■ Data section
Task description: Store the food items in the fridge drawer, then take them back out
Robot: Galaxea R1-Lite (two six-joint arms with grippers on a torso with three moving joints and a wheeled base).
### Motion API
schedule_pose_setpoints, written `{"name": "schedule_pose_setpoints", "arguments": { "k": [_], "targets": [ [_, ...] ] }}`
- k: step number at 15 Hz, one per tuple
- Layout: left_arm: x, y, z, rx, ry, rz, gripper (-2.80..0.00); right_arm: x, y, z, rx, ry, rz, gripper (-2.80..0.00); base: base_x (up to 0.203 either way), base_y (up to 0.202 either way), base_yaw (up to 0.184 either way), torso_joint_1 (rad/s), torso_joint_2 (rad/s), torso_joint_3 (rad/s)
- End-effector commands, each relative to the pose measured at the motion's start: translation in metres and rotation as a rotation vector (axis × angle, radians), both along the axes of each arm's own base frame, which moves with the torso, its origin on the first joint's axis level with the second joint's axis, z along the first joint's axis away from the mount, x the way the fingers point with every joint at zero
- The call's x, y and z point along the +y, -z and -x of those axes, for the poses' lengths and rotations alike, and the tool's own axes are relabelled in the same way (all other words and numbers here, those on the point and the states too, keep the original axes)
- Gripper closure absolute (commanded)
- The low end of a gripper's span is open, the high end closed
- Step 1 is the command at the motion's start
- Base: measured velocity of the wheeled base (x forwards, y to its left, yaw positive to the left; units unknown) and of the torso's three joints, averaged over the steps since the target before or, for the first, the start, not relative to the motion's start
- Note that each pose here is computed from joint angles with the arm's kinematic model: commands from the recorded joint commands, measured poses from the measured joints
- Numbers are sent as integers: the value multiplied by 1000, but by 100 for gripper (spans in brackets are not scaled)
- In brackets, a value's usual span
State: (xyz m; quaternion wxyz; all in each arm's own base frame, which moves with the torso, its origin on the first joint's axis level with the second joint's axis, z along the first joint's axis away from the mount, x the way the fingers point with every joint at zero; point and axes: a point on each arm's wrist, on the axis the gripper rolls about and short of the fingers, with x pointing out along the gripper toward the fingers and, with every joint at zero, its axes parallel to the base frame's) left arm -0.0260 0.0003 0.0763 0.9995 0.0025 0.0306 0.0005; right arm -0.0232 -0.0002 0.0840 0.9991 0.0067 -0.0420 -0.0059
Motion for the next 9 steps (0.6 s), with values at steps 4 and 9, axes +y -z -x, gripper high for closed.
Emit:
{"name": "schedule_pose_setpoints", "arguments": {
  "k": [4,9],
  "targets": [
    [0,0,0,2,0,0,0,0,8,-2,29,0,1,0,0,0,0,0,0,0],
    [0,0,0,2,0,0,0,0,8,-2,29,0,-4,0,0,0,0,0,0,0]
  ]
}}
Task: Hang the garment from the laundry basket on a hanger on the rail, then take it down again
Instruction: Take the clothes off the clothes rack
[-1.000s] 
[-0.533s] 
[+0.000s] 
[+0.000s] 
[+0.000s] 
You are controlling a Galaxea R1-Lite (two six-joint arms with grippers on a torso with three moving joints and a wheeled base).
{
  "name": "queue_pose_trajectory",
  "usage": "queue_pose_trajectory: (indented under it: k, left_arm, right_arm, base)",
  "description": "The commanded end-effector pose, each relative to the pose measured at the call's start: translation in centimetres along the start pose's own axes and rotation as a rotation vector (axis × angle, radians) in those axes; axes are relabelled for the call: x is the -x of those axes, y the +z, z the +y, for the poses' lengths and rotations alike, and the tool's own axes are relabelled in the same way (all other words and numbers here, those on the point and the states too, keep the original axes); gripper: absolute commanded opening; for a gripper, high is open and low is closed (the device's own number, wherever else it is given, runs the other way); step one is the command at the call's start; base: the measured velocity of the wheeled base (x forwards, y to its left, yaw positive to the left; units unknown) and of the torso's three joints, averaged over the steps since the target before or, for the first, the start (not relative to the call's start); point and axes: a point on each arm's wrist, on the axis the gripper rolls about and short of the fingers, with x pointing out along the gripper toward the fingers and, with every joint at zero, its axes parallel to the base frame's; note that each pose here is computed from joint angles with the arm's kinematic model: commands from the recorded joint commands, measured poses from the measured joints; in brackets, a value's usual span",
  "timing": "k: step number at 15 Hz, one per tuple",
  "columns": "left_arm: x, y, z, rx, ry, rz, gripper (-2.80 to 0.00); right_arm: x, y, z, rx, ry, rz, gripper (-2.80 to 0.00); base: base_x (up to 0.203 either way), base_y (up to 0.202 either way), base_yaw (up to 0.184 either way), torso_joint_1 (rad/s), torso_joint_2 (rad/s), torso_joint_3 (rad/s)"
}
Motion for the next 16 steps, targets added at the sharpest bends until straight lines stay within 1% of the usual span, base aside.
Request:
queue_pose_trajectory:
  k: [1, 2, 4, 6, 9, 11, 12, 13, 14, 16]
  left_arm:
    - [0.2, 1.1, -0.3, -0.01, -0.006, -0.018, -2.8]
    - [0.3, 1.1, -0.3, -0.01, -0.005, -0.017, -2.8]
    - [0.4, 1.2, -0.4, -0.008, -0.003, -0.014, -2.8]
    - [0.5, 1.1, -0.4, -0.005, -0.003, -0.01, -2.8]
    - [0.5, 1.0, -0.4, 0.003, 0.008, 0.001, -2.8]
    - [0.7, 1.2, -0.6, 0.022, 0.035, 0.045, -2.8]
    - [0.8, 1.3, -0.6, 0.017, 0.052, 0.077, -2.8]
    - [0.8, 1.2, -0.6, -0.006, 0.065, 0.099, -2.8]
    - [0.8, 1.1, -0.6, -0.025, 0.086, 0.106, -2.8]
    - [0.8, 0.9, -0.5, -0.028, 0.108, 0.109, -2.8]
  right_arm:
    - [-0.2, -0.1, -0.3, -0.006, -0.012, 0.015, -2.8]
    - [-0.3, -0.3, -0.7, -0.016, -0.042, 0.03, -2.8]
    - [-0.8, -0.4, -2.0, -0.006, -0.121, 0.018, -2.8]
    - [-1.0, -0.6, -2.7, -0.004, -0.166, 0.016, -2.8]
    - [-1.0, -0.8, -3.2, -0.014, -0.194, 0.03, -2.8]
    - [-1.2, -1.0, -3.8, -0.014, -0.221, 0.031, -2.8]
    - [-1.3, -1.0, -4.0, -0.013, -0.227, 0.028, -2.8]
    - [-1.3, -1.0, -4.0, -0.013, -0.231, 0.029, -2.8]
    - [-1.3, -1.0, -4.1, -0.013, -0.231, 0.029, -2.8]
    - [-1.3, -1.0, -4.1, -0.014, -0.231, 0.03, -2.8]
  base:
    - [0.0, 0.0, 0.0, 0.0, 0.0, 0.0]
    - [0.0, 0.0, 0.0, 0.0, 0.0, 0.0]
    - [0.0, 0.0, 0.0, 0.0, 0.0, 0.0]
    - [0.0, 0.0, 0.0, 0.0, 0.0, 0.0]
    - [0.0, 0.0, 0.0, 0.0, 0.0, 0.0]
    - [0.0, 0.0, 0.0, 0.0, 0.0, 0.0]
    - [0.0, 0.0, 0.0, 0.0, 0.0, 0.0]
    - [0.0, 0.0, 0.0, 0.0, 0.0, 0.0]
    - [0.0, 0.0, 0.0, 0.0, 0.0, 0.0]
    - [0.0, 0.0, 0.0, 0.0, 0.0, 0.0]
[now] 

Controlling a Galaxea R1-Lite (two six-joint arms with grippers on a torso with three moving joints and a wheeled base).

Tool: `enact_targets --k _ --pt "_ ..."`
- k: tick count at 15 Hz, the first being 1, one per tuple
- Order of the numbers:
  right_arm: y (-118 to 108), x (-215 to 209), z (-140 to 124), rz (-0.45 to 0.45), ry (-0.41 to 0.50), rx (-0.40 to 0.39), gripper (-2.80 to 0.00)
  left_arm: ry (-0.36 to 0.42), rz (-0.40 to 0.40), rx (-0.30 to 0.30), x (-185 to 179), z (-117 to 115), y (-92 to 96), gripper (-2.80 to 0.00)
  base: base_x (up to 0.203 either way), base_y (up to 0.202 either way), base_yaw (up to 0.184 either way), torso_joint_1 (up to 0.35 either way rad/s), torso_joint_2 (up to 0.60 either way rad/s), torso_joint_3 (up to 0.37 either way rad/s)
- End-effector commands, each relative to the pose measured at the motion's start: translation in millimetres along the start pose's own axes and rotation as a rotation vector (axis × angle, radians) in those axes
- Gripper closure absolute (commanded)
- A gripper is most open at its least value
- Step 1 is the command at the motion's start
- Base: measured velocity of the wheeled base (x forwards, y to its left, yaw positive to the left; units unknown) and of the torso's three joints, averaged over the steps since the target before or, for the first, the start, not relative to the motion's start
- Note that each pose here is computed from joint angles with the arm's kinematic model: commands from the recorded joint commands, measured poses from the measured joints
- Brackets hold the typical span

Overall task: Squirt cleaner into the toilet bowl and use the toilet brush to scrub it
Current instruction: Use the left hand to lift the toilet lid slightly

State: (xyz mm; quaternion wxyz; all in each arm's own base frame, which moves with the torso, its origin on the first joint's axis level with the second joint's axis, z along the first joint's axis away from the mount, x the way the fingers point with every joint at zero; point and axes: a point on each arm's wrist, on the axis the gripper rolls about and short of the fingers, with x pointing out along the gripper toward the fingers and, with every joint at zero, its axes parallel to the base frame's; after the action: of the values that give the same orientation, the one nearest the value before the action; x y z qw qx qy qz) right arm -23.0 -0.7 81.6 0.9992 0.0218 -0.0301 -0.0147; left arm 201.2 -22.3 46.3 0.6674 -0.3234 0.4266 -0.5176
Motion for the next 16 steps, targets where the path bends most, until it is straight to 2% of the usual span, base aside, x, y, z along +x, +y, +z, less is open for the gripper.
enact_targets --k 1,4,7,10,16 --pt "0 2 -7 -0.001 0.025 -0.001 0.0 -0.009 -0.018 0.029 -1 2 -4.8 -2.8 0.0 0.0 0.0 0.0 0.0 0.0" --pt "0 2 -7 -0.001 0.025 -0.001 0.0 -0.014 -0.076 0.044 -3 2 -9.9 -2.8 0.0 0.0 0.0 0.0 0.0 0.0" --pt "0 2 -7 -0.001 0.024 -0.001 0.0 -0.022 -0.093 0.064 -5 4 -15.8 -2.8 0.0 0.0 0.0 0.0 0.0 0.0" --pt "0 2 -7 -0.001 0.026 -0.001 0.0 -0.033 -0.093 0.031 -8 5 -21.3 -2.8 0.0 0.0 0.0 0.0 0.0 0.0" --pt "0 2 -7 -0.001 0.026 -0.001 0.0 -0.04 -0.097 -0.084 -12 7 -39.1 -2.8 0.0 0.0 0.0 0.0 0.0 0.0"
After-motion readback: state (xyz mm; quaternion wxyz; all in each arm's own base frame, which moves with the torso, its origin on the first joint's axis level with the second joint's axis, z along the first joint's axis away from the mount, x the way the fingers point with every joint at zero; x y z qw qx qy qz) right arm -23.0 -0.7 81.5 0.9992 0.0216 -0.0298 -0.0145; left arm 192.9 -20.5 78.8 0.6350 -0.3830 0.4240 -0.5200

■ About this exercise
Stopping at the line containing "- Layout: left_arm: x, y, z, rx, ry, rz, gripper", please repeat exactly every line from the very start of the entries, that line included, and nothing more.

■ Completed task
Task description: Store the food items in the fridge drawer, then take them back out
Robot: Galaxea R1-Lite (two six-joint arms with grippers on a torso with three moving joints and a wheeled base).
### Motion API
schedule_pose_setpoints, written `{"name": "schedule_pose_setpoints", "arguments": { "k": [_], "targets": [ [_, ...] ] }}`
- k: step number at 15 Hz, one per tuple
- Layout: left_arm: x, y, z, rx, ry, rz, gripper (-2.80..0.00); right_arm: x, y, z, rx, ry, rz, gripper (-2.80..0.00); base: base_x (up to 0.203 either way), base_y (up to 0.202 either way), base_yaw (up to 0.184 either way), torso_joint_1 (rad/s), torso_joint_2 (rad/s), torso_joint_3 (rad/s)

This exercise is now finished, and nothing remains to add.